A December 2009 letter from a staff psychologist at Standing Rock that urged the area office to take emergency action to provide adequate mental health staffing allegedly never received a response from the office in Aberdeen, according to Dorgan.
"I see this as gross incompetence," he said. "Kids are dying while the bureaucracy ignores the crisis."
U.S. Sen. Tim Johnson, D-S.D., said his office has been in touch with Dorgan's staff about the investigation and is awaiting the final report. He said he supports changes that IHS Director Yvette Roubideaux has sought to implement.
"Her knowledge of Great Plains issues is invaluable to our tribes in South Dakota as she has firsthand knowledge of the challenges that they face," he said. "The IHS has been chronically underfunded, and we must do all we can to fulfill our trust and treaty obligations."

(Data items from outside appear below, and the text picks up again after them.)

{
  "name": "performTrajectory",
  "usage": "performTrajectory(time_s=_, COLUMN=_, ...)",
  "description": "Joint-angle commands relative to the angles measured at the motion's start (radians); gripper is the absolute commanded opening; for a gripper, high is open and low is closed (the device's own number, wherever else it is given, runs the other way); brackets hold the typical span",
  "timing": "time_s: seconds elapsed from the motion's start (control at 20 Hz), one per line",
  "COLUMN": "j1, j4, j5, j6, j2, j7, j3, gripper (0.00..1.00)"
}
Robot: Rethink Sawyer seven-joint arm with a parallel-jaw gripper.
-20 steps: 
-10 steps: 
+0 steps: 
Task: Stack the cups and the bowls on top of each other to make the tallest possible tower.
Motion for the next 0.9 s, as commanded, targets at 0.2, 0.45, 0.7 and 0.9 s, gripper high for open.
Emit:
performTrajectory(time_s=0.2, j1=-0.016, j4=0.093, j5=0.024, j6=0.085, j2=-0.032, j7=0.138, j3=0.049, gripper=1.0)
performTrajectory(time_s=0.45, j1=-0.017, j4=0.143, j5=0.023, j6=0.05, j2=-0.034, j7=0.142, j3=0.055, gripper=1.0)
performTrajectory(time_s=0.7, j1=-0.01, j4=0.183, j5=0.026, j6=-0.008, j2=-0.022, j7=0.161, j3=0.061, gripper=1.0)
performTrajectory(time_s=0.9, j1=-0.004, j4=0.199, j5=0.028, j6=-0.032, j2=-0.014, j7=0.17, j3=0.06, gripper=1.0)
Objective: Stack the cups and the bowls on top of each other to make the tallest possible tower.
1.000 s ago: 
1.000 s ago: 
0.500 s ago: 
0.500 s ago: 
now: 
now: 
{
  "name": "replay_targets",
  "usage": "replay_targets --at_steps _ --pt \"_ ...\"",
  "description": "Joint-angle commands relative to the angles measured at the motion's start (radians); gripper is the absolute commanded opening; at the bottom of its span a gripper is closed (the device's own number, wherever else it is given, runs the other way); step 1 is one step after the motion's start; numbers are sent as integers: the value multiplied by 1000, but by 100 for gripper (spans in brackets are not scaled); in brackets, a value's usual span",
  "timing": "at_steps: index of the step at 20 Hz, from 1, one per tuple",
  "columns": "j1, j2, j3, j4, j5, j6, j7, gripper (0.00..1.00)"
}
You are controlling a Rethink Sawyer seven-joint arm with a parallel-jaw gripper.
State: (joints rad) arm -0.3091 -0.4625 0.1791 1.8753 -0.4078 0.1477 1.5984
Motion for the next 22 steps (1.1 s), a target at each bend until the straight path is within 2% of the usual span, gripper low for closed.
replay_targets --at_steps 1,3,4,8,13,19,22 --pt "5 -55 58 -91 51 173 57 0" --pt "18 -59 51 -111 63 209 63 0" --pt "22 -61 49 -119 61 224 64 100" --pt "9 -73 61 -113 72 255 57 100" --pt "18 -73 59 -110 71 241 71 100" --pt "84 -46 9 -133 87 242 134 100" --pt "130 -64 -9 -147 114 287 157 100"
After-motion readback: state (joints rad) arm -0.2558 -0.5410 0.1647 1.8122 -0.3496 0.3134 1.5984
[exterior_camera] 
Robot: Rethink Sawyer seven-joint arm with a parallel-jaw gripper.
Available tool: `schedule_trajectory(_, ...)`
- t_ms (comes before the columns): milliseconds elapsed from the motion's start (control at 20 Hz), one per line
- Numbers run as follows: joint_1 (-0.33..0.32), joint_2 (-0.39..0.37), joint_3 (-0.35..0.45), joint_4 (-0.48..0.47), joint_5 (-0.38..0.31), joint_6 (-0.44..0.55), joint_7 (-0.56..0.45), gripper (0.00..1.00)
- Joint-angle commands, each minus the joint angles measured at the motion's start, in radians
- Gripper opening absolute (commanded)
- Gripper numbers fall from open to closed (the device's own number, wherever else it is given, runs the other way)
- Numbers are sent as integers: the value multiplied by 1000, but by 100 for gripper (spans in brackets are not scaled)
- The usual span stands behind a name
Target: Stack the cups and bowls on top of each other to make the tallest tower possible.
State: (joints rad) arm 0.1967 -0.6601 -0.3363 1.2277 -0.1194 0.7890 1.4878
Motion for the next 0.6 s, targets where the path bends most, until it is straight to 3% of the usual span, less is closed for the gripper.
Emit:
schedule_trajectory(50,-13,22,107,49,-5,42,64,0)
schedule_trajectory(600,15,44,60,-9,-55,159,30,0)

Roubideaux, a Rosebud Sioux tribal member, wrote on her director's blog Aug. 27 that she met with tribal leaders from the Aberdeen area office to update them on federal efforts to improve the agency and that IHS was cooperating with Dorgan's investigation.
According to the area office's website, the health center in Fort Thompson has two physicians on staff. Emergency patients are seen after hours and on weekends at Sanford Medical Center Chamberlain. Inpatient care is contracted to area hospitals, with the closest being the one in Chamberlain.
Lengkeek noted investigators assessed the clinic in previous years, but nothing was accomplished. He said tribal leaders would feel more comfortable with an outside entity conducting the evaluation.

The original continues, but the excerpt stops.